Functions computed by a shallow neural network
What a single hidden layer can compute. Three examples of piecewise-linear functions (input \(x\) → output \(y\)) produced by a shallow network with ReLU activations. Each panel uses different weights and biases, yielding a different nonlinear mapping — none of which a linear model could represent. Source: Prince, Understanding Deep Learning, Fig 3.3 (CC BY-NC-ND).

2.6 Why Depth Matters: The Power of Composition

A two-hidden-layer MLP for solubility prediction
A two-hidden-layer MLP for solubility prediction. The flattened padded sequence is transformed through two hidden layers of decreasing width (64, 32), each applying a linear transformation followed by an activation function. The output layer produces two scores (soluble vs. insoluble).

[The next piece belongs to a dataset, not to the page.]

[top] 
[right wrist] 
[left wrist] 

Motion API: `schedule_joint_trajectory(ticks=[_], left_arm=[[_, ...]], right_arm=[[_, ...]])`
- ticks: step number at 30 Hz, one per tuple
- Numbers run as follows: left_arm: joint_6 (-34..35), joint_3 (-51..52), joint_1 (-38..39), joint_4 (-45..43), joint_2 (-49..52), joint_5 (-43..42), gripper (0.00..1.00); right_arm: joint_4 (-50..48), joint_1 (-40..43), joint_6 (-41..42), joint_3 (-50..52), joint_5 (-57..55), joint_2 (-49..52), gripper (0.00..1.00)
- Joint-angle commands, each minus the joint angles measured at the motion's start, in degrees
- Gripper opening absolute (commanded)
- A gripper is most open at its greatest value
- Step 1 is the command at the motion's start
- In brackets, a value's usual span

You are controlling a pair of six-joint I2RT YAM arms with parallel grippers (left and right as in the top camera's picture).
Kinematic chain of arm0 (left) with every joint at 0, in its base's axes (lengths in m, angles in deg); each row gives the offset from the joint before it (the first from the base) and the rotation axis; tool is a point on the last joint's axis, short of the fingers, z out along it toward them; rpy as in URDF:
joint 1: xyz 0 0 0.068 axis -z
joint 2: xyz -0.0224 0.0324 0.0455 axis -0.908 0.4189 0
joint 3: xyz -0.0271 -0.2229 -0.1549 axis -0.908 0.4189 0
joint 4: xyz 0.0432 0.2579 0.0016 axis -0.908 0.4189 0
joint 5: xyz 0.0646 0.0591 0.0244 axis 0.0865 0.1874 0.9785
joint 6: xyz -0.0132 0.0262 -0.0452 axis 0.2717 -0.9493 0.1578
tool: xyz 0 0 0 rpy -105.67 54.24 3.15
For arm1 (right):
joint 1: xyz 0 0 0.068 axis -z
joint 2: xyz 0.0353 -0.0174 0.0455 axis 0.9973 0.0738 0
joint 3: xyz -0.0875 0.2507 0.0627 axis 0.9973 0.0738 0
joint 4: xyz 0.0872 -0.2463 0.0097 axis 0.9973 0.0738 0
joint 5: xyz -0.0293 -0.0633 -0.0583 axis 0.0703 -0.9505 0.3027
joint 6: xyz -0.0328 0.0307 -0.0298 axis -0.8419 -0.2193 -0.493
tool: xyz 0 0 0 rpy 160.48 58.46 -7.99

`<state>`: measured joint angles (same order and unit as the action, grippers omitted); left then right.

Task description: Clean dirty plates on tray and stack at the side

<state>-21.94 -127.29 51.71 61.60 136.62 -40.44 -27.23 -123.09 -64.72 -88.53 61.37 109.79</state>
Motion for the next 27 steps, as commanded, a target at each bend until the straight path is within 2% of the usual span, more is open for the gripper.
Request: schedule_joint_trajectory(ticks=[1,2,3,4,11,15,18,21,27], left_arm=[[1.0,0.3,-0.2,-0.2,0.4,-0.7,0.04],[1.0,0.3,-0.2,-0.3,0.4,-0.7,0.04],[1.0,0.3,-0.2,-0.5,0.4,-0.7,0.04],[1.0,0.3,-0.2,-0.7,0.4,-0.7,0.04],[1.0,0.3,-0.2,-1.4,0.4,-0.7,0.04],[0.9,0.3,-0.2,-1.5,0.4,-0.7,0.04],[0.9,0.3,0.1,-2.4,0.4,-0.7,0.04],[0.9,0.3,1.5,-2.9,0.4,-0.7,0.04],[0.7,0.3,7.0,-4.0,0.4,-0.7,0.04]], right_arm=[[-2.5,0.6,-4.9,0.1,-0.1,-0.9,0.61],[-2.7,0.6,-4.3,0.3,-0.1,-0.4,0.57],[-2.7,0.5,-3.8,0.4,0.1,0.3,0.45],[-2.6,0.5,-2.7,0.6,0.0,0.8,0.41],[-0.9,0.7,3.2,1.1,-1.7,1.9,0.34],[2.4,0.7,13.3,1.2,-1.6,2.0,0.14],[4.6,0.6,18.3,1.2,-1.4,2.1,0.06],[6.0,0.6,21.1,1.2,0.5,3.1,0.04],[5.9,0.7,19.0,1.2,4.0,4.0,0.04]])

The power of neural networks comes from stacking multiple layers. An \(n\)-layer network, called a multi-layer perceptron (MLP), composes \(n\) transformations:

\[\mathbf{h}_1 = \sigma(\mathbf{W}_1 \mathbf{x} + \mathbf{b}_1)\] \[\mathbf{h}_l = \sigma(\mathbf{W}_l \mathbf{h}_{l-1} + \mathbf{b}_l), \quad l = 2, \ldots, n\] \[\hat{y} = \mathbf{W}_{n+1} \mathbf{h}_n + \mathbf{b}_{n+1}\]

Here \(\mathbf{W}_l \in \mathbb{R}^{d_l \times d_{l-1}}\) maps from the \((l{-}1)\)-th layer’s width \(d_{l-1}\) to the \(l\)-th layer’s width \(d_l\), with \(\mathbf{b}_l \in \mathbb{R}^{d_l}\) and \(\mathbf{h}_l \in \mathbb{R}^{d_l}\) (taking \(d_0\) as the input dimension and \(\mathbf{h}_0 = \mathbf{x}\)). Each hidden layer takes the previous layer’s output \(\mathbf{h}_{l-1}\) as input, applies a linear transformation followed by a nonlinear activation, and produces a new representation \(\mathbf{h}_l\). The final layer typically has no activation (for regression) or a sigmoid/softmax (for classification). Deeper networks can represent complex functions efficiently because each layer builds more abstract features from the previous layer’s output.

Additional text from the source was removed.